Caminé hacia el pedestal, cada paso sonando como un golpe seco contra el suelo.

Sentí todas las miradas clavadas en mí: algunas curiosas, otras expectantes... muchas esperando verme caer.

Que esperen sentados.

Extendí la mano.

En cuanto mis dedos rozaron el medallón, todo cambió.

Un latido sordo me golpeó los oídos:

Boom. Boom. Boom.

El suelo tembló bajo mis pies. El aire se volvió denso, como si una tormenta estuviera naciendo dentro de las paredes mismas.

El calor subió por mis brazos, feroz y salvaje, quemándome desde adentro.

La piedra en el centro del medallón se encendió. Primero un brillo débil... luego una llamarada, tan intensa que el mundo pareció estallar en blanco.

Grité.

Pero no de dolor.

Grité de rabia. De vida. De libertad.

La energía me atravesó como un rayo, despertando algo salvaje, algo que había estado encadenado muy dentro de mí.

Y por primera vez... ese algo abrió los ojos.

Cuando la luz cedió, me encontré de rodillas.

El medallón colgaba de mi cuello, caliente como un sol recién nacido.

Mi pecho subía y bajaba a un ritmo frenético, pero no de miedo.

De euforia.

El director sonrió.

Una sonrisa de esas que solo se permiten los que ya han visto demasiado.

—Ignis Lux —declaró con voz de trueno—.

Luz que quema. Furia que ilumina.

Ignis Lux.

No era solo fuerza.

No era solo calor.

Era fuego puro.

Una llama viva que no buscaba destruir... sino pelear. Resistir. Arder más fuerte que cualquier tormenta.

Me puse de pie, tambaleándome apenas, con la energía vibrando bajo mi piel, lista para estallar si lo deseaba.

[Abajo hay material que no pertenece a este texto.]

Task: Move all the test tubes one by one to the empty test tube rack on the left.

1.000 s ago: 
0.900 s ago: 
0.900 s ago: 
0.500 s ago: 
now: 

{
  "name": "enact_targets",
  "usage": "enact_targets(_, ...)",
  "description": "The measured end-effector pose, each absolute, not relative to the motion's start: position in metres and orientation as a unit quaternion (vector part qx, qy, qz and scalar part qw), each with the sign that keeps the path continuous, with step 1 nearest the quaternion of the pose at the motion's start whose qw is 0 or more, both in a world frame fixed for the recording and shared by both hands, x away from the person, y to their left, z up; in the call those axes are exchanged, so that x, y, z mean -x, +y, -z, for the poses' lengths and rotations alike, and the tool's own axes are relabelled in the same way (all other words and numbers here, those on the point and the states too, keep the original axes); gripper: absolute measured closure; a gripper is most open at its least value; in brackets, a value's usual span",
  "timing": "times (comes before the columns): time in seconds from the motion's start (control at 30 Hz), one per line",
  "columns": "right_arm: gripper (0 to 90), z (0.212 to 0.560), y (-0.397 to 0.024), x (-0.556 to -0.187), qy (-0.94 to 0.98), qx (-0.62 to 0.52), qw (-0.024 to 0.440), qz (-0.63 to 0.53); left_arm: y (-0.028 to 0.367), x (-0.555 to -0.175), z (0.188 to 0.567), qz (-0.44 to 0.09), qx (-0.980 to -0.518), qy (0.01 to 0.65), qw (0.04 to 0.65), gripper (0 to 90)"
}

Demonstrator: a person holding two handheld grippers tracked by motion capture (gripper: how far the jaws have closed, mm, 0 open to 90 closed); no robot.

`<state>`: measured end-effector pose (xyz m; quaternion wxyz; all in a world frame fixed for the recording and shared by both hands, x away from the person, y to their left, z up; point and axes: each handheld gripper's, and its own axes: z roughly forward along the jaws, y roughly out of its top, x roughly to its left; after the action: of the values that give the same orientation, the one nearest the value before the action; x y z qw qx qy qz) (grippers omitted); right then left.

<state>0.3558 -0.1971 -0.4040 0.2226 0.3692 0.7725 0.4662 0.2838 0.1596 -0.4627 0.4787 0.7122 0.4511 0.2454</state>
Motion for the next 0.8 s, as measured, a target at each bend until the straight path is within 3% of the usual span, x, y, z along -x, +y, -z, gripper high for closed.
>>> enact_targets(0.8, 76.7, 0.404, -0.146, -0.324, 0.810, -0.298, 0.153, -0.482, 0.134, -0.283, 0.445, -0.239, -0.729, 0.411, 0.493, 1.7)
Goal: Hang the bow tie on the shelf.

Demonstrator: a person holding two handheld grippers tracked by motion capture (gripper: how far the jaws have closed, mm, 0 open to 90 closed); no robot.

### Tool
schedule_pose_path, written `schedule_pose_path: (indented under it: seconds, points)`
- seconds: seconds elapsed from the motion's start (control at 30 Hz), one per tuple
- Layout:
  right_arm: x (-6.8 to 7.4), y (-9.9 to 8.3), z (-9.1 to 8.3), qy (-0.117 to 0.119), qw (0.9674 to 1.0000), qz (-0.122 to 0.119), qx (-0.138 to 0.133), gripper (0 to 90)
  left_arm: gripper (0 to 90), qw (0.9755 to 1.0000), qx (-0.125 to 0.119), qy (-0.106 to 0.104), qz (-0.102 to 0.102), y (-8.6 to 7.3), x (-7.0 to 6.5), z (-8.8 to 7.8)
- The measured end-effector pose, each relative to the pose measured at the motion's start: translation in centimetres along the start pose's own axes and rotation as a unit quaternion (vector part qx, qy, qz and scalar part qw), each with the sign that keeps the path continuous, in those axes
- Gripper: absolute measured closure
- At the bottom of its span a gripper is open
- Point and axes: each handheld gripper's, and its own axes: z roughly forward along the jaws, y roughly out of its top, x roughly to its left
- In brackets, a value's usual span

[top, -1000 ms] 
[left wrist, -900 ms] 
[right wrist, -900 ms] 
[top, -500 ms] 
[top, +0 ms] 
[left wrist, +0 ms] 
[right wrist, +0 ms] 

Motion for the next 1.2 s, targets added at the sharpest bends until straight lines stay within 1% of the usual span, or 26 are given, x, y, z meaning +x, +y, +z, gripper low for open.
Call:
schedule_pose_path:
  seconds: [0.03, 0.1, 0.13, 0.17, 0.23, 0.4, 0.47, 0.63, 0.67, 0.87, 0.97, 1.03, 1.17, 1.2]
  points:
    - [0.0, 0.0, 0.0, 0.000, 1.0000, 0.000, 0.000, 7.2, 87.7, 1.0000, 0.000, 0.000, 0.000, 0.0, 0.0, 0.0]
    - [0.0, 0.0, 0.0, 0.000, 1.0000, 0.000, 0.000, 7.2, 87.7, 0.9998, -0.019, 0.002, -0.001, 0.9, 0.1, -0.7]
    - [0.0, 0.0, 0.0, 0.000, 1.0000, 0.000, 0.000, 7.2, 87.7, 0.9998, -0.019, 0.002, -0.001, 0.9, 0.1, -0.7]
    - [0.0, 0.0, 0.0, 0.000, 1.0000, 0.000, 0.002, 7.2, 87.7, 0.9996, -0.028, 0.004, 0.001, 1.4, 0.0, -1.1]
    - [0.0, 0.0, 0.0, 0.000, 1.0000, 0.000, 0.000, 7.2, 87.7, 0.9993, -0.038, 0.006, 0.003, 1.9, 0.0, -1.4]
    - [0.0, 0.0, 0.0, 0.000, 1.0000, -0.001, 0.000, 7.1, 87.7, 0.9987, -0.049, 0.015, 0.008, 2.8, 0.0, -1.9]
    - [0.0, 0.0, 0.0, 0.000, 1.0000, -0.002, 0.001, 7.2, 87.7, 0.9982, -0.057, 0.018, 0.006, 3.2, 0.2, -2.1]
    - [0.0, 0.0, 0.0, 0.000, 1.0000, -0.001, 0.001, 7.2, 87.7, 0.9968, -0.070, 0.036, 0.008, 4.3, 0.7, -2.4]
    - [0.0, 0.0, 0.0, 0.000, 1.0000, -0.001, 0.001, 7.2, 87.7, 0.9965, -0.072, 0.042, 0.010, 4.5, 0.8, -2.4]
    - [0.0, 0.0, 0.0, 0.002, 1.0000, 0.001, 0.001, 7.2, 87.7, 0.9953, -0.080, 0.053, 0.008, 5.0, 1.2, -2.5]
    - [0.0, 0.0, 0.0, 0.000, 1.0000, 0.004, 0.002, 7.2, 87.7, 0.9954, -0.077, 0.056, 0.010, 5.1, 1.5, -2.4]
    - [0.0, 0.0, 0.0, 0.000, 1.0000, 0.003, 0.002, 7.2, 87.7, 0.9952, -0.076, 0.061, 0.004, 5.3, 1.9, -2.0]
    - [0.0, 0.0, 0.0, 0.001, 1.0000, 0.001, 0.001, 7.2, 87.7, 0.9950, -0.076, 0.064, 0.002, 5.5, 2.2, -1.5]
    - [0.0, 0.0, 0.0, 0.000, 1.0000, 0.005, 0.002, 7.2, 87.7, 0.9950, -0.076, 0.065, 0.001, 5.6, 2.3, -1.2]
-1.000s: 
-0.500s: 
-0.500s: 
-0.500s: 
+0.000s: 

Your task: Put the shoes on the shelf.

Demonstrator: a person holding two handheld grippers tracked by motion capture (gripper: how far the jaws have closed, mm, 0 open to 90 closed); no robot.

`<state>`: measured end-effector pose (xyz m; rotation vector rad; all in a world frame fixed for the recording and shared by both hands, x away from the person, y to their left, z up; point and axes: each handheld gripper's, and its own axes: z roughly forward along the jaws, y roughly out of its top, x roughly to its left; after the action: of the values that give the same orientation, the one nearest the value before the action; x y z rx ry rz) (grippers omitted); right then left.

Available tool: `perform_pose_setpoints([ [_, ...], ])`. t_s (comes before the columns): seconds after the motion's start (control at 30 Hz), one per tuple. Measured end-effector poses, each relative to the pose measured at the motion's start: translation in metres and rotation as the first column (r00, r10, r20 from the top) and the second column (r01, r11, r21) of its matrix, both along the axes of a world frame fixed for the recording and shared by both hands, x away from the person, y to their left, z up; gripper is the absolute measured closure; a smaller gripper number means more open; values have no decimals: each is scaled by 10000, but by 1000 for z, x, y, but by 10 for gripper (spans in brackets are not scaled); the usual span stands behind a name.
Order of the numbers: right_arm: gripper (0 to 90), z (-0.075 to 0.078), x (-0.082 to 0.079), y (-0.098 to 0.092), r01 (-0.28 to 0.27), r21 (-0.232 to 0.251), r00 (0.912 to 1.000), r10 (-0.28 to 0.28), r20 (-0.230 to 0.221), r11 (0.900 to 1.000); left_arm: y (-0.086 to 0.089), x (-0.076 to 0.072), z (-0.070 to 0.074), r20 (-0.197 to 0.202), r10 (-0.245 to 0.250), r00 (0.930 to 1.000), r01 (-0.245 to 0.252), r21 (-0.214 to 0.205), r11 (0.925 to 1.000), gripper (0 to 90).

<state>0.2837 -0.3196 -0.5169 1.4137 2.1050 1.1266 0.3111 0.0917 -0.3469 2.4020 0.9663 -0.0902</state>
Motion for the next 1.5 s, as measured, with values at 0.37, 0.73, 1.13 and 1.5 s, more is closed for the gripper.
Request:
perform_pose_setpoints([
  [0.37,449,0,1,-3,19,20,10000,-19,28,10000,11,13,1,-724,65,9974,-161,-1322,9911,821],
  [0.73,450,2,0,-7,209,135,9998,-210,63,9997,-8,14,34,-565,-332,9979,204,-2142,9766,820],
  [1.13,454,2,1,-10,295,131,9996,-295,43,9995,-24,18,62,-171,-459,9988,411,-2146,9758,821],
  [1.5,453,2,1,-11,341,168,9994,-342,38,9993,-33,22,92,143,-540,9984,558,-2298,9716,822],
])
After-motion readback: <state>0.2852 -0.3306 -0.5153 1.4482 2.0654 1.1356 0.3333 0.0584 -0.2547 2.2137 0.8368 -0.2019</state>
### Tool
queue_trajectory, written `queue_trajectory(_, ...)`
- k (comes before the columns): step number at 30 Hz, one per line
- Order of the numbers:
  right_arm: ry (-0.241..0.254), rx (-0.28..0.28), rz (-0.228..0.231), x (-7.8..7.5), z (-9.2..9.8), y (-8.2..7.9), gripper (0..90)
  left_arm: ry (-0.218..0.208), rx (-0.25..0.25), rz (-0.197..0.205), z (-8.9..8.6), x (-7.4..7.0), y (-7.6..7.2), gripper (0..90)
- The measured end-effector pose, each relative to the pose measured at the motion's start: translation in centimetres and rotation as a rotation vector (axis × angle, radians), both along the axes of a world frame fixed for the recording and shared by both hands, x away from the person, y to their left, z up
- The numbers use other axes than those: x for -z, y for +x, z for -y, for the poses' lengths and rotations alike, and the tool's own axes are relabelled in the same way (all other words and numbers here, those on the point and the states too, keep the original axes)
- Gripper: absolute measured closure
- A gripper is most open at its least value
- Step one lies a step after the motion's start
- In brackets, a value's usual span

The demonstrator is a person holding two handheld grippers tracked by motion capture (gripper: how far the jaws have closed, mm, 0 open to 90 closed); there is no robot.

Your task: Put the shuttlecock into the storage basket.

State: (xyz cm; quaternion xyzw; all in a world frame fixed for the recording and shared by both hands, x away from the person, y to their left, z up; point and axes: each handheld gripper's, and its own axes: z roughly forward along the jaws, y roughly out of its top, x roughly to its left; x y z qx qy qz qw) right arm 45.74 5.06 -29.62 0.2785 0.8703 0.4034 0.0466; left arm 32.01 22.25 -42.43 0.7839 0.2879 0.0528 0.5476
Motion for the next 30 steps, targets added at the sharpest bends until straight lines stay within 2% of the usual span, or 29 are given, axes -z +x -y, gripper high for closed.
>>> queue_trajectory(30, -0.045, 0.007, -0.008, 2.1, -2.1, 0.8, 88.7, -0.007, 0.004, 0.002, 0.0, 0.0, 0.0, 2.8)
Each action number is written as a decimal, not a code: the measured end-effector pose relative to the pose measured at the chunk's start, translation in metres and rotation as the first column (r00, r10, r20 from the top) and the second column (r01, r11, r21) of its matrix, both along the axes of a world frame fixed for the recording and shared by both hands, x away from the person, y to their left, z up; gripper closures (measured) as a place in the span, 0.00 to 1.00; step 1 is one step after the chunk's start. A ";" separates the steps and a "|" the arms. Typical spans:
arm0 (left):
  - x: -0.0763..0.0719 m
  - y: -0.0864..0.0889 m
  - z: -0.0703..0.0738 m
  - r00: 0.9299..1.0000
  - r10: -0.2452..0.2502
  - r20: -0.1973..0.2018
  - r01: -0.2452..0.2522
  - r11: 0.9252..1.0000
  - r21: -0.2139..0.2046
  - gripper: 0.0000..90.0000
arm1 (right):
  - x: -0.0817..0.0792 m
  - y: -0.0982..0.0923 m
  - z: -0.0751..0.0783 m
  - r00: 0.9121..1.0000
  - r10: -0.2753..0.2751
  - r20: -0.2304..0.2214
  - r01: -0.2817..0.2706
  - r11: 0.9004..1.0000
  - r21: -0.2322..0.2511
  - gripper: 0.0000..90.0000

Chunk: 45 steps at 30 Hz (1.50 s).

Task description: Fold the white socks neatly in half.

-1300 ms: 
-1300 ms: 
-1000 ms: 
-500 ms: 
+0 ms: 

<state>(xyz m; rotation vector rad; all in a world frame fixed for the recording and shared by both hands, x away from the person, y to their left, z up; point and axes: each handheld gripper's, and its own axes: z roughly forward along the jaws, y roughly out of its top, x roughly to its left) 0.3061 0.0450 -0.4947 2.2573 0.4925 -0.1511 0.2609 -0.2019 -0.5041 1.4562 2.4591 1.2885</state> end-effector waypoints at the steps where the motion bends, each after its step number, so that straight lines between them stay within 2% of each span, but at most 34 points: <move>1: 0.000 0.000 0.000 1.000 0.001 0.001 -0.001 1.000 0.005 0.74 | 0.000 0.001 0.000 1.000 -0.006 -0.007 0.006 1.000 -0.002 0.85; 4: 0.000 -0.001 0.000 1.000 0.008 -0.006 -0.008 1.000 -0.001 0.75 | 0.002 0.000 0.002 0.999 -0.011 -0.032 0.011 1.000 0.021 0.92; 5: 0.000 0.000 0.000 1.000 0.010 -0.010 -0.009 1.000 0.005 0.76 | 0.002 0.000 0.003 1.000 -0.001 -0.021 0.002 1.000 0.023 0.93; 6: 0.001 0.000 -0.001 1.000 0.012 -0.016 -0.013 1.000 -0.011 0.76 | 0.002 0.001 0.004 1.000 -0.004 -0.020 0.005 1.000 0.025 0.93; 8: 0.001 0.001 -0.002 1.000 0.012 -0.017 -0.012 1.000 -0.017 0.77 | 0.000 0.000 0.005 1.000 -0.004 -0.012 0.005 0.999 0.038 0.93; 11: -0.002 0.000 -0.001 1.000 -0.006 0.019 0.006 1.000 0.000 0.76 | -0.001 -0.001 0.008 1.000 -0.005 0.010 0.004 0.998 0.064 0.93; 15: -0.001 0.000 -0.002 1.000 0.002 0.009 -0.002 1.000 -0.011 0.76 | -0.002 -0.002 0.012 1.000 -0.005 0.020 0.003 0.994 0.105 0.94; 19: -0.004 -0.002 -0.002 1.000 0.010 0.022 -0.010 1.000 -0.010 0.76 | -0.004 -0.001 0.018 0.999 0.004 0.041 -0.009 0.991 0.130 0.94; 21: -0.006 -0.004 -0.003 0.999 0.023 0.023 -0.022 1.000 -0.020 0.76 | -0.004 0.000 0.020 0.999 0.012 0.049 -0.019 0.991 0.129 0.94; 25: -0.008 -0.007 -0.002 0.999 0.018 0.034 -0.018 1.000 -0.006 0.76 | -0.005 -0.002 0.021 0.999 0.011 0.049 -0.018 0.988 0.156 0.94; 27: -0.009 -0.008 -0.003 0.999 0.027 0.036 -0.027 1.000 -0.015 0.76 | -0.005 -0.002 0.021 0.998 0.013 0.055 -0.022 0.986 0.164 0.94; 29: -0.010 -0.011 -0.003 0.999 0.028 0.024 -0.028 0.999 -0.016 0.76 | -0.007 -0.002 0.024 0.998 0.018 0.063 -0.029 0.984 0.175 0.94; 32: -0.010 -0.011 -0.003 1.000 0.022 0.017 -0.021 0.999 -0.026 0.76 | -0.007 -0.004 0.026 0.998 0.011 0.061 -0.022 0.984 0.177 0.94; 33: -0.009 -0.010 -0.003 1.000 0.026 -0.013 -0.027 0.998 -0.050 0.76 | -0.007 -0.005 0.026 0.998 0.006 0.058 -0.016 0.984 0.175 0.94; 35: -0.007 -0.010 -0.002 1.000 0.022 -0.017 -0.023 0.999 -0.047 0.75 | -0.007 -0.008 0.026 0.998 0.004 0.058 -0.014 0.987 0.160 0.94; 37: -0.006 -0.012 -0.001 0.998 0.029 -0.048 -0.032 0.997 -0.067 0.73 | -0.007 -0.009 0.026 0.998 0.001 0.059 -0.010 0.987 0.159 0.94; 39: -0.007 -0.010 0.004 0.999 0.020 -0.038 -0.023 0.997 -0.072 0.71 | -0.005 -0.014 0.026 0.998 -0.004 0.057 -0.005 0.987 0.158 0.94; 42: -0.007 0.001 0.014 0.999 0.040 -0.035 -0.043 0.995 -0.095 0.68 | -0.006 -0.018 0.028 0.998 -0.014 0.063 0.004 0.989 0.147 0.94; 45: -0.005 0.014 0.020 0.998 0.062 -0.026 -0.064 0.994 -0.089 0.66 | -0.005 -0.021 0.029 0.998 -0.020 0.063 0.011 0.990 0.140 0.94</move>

La sala murmuraba. Susurros nerviosos flotaban en el aire:

—¿Una novata...?

—¿Ignis Lux...?

—¿Eso no era solo una leyenda?

Que hablen.

Que tiemblen.

Que se acostumbren a la idea.

Yo no vine aquí a pedir permiso.

Vine a conquistar.

Salí del centro del salón, sintiendo cada mirada pegarse a mi espalda como alfileres.

Pero no me importaba.

Que observen.

Que recuerden.

Detrás del salón, en una galería de piedra apenas iluminada, dos instructores espiaban la escena.

Uno de ellos, joven, cruzó los brazos, nervioso.

—¿Estás seguro de que es... Ignis Lux? —murmuró.

El otro, mucho más viejo, asintió, los ojos entrecerrados en una mueca grave.

—No hay duda. La frecuencia, la resonancia en el suelo, la intensidad de la luz... todo encaja.

El joven soltó el aire en un suspiro agitado.

—Creí que esa energía se había extinguido después de la última guerra.

—Lo creímos todos —contestó el viejo, su voz cargada de amargura—. Pero parece que las brasas nunca se extinguieron del todo.

El novato tragó saliva.

—¿Y si no puede controlarlo? ¿Y si la consume?

El anciano soltó una risa seca, sin humor.

—Entonces, la veremos arder.

—¿Y si puede...? —insistió el joven, en voz apenas audible.

Los ojos del viejo brillaron con una chispa sombría.

—Entonces... no habrá muro, ejército ni dios que pueda detenerla.

El eco de esas palabras quedó flotando mientras, inconsciente de las miradas que la juzgaban y temían, Ishtar se alejaba del pedestal.

La cabeza alta.

La furia latiendo bajo su piel.

Lista para encender un mundo que todavía no sabía lo mucho que estaba a punto de cambiar.